Fuscidea muskeg

Scientific classification
- Domain: Eukaryota
- Kingdom: Fungi
- Division: Ascomycota
- Class: Lecanoromycetes
- Order: Umbilicariales
- Family: Fuscideaceae
- Genus: Fuscidea
- Species: F. muskeg
- Binomial name: Fuscidea muskeg Tønsberg & M.Zahradn. (2020)

= Fuscidea muskeg =

- Authority: Tønsberg & M.Zahradn. (2020)

Species of lichen

Fuscidea muskeg is a species of crustose lichen in the family Fuscideaceae. Found in Alaska, it was described as a new species in 2020 by Tor Tønsberg and Martina Zahradníková. The type species was collected in the Hoonah-Angoon Census Area of Glacier Bay National Park. Here it was found growing on a branch of the tree Pinus contorta in muskeg. The specific epithet muskeg is an Algonquin word for a blanket bog.

==Description==
Fuscidea muskeg has a crust-like thallus that grows on bark. It forms rounded patches up to a few centimeters in diameter and 0.5 mm thick. The patches are made of discrete, convex areoles measuring 0.12–0.20 mm in diameter, with a color ranging from pale greenish to greenish with a yellowish tinge. The areoles eventually burst at the top and form soralia. The soralia are initially discrete, but aggregate later, and in some instances form a granular layer throughout the thallus surface.

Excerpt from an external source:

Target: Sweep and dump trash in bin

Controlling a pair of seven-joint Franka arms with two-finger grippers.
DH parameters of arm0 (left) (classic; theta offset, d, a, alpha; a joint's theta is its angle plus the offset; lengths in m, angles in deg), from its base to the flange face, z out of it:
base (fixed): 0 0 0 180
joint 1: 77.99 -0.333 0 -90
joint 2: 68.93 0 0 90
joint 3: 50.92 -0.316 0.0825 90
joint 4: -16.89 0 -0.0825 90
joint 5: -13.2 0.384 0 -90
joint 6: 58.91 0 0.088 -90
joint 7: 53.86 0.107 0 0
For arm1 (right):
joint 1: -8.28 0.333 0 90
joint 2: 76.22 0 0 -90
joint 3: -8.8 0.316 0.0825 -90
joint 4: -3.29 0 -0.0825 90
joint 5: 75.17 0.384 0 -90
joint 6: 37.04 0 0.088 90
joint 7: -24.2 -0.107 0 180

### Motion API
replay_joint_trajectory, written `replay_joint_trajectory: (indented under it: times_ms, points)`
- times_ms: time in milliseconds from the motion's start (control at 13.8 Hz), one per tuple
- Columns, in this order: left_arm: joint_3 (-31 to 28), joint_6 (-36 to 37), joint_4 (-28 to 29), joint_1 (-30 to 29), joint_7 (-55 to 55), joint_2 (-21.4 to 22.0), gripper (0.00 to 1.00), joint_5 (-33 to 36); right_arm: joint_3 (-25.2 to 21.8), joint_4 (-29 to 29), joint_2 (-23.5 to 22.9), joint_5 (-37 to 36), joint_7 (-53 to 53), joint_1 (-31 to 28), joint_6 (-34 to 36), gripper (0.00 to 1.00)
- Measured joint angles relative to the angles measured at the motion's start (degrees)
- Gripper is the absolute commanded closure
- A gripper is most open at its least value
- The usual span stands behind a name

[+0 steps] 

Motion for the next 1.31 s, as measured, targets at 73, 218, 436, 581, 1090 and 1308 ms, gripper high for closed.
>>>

The photobiont partner of Fuscidea muskeg is trebouxioid – a spherical, one-celled green alga. They measure from 8 to 18 μm in diameter (usually between 11 and 15). The results of standard lichen spot tests are thallus PD+ (yellow), and C+ (red). The lichen contains alectorialic acid.

Fuscidea praeruptorum is similar in appearance to F. muskeg but has somewhat longer ascospores (9.5–12 μm compared to 7–10 μm in F. muskeg), and it grows on rocks rather than on bark.